Assignment: Return the count of lines in the records that include the string "cabinet", and nothing besides it.
-- Opening Marker --
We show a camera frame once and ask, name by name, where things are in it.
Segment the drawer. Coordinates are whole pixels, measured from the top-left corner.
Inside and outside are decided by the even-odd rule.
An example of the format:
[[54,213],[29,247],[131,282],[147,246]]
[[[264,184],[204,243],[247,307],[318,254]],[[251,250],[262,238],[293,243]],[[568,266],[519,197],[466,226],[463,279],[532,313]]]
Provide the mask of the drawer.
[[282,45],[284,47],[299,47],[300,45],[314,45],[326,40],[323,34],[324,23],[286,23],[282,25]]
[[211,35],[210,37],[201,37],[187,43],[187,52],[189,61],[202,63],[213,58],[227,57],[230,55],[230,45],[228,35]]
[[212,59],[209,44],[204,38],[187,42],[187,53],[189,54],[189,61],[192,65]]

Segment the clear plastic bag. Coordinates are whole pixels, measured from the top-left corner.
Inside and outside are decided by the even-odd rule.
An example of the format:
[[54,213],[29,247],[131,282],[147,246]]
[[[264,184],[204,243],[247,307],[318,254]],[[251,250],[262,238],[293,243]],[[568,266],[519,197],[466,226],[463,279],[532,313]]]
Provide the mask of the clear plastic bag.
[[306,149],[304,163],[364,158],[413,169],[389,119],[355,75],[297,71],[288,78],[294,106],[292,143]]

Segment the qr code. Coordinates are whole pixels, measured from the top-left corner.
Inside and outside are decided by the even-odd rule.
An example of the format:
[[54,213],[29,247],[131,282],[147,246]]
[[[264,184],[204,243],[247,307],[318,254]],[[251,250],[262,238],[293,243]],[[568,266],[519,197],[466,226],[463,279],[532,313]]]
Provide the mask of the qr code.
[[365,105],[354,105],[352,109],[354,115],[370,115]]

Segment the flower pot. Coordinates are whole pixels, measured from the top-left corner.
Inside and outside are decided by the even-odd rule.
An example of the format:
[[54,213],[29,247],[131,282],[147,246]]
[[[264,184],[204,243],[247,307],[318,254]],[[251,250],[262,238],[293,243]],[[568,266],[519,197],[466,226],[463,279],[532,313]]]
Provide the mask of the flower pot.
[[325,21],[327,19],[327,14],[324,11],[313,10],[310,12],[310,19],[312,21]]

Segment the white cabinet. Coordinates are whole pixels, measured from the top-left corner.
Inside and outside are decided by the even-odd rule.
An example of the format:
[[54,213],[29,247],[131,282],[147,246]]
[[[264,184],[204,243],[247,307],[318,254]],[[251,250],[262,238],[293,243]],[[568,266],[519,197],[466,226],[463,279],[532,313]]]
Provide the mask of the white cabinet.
-- Closing Marker --
Solved problem: 2